Den Themenschwerpunkt bilden freilich Fragen von Theologie, Kirche und Frömmigkeit, die Spener mit seinen Korrespondenzpartnern intensiv bespricht. Dabei ist das hier abgebildete Jahr 1689 von großer Bedeutung, weil in diesem Jahr die von Spener ausgehende Art von Frömmigkeit ihren Namen erhält: ›Pietismus‹ bzw. personalisiert ›Pietisten‹. August Hermann Francke, der später der wirkmächtigste der Schüler Speners werden sollte, begann in diesem Jahr in Leipzig Studenten und bald auch Bürger in eigenen Collegia zu sammeln, die – in unterschiedlicher Weise durchgeführt – einen Bibellektürekreis darstellten. Nicht nur die eingespielten Abläufe und Verhaltensweisen der Universität, sondern auch die Lebensweise in der Stadt, die mit klaren Abgrenzungen der einzelnen sozialen Schichten operierte, wurde damit – wenn auch nicht gezielt – infrage gestellt. Spener, der seit dem Frühjahr 1689 beim sächsischen Kurfürsten in Ungnade gefallen war (auch dies wird ausführlich in den nun vorliegenden Briefen beschrieben), versuchte als Oberhofprediger und Mitglied des sächsischen Oberkonsistoriums beruhigend einzuwirken, freilich nur mit mäßigem Erfolg. Flankiert wurden diese ›soziopolitischen‹ Ereignisse durch theologische Fragestellungen, die im Umfeld von Menschen, die Spener mehr oder weniger nahe standen, aufgeworfen wurden: Welche Bedeutung haben die sogenannten ›guten Werke‹ für das Leben eines evangelischen Christen? Kann es so etwas wie ›Wachstum‹ im Glaubensleben geben, das sich auch interpersonell zeigt? Ist so etwas nötig, um die – von vielen beklagten – kirchlichen Miss-Stände zu beheben? Oder ist auf ein besonderes und unverfügbares Eingreifen Gottes zu warten, das mit einer bestimmten Form chiliastischer Hoffnung auf ein ›Tausendjähriges Reich‹ verbunden wird? Spener, der in seiner Programmschrift Pia Desideria oder Fromme Wünsche zur Besserung der evangelischen Kirche schon im Jahr 1675 Fragen dieser Art aufgeworfen hatte, muss erleben, wie sie von solchen, auf deren Unterstützung er in seinem Anliegen hofft, teilweise missverstanden werden und gelegentlich heterodox oder wenigstens mit einer inhärenten oder offensichtlichen Separation von der Kirche, der er dienen will, gedeutet und realisiert werden. Dies alles wird im Jahr 1689 in größerem Stil deutlich, sodass manche Forscher die Geschichte des Pietismus erst zu diesem Zeitpunkt beginnen lassen.
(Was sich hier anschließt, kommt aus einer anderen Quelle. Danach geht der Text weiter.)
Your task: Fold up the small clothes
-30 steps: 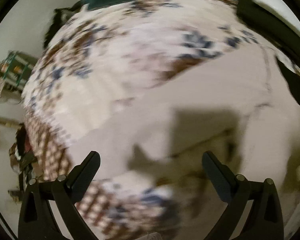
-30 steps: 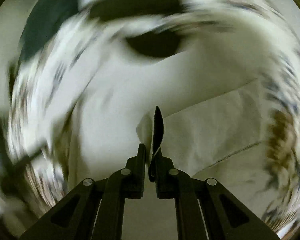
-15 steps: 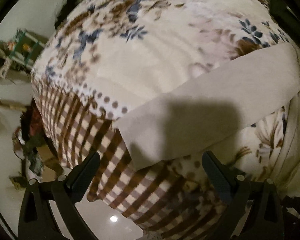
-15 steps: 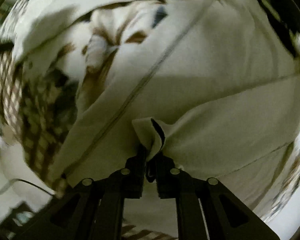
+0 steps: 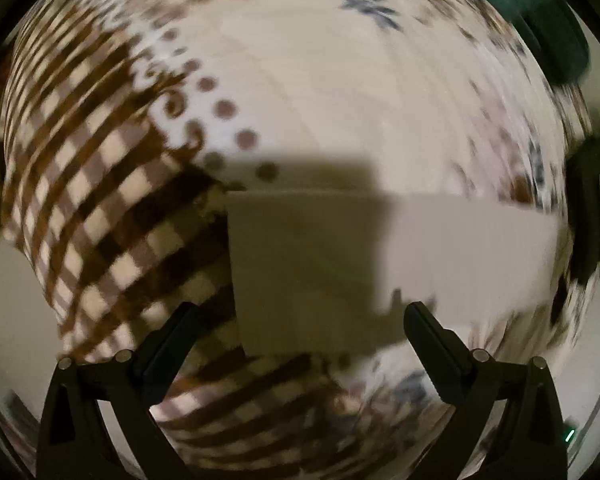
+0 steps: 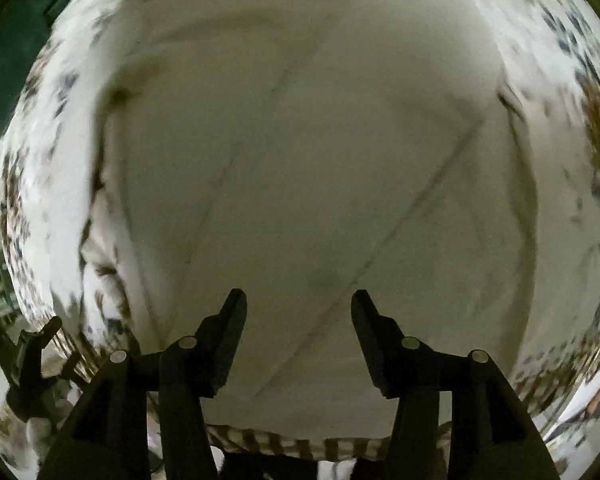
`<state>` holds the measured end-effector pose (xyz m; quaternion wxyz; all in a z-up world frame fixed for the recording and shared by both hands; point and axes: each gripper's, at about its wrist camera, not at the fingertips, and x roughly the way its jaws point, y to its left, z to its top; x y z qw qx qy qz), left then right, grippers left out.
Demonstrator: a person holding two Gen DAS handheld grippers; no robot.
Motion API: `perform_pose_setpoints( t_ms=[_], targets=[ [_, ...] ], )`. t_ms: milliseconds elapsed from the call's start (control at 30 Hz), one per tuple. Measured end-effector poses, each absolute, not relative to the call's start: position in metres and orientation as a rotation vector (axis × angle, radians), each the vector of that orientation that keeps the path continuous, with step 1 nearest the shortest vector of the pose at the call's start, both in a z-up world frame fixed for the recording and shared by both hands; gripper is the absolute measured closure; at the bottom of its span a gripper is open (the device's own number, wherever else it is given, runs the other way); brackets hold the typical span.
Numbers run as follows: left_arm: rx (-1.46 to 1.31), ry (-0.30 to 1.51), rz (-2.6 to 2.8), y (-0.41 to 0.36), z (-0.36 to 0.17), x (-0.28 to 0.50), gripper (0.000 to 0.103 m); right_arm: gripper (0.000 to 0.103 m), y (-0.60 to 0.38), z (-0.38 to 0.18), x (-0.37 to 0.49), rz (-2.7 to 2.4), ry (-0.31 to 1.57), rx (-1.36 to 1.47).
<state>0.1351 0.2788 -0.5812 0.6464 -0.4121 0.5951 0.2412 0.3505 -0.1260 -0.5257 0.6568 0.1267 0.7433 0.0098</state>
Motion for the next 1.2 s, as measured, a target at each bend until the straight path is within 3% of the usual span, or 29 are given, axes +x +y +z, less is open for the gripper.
perform_pose_setpoints(
  t_ms=[100,133,167,200,233,267,533,700,1000,1200],
  targets=[
    [-0.994,1.321,0.639,0.286,-0.594,0.131,0.011,0.046,-0.139,-0.532,0.348,0.009,1.669,0.305],
    [-1.000,1.310,0.663,0.287,-0.595,0.131,0.019,0.046,-0.138,-0.534,0.346,0.010,1.664,0.300],
    [-0.992,1.291,0.692,0.288,-0.593,0.132,0.039,0.046,-0.141,-0.538,0.342,0.011,1.659,0.297],
    [-0.963,1.273,0.718,0.289,-0.588,0.136,0.051,0.046,-0.145,-0.544,0.337,0.010,1.654,0.301],
    [-0.933,1.261,0.729,0.289,-0.582,0.139,0.084,0.046,-0.143,-0.546,0.336,0.011,1.653,0.308],
    [-0.869,1.239,0.724,0.285,-0.569,0.146,0.097,0.046,-0.147,-0.554,0.331,0.014,1.654,0.316],
    [-0.391,1.135,0.510,0.196,-0.476,0.192,0.098,0.046,-0.156,-0.596,0.290,0.014,1.645,0.353],
    [-0.233,1.162,0.138,0.062,-0.448,0.214,0.098,0.046,-0.178,-0.632,0.240,-0.029,1.648,0.426],
    [-0.082,1.278,-0.364,-0.154,-0.481,0.172,0.098,0.046,-0.269,-0.678,0.146,-0.183,1.598,0.530],
    [0.006,1.364,-0.414,-0.209,-0.511,0.162,0.094,0.046,-0.338,-0.719,0.080,-0.274,1.583,0.584]
  ],
)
Die Briefe des vorliegenden Bandes bieten einen bislang noch nicht erreichten Einblick in die Entwicklung dieser Phase des Pietismus aus der Sicht des Mentors der neuen Frömmigkeitsbewegung. Ergänzt um ausführliche Regesten, die vor allem bei den lateinischen Briefen eine gute Hilfe darstellen, einen textkritischen Apparat und eine historische Kommentierung, die die vorgelegten Texte so weit wie möglich in ihre Zeit einlesen, bildet der vorgelegte Band einen wichtigen Baustein der gesamten Spenerbriefedition, der der – interdisziplinär arbeitenden – Frühneuzeitforschung nützlich sein wird.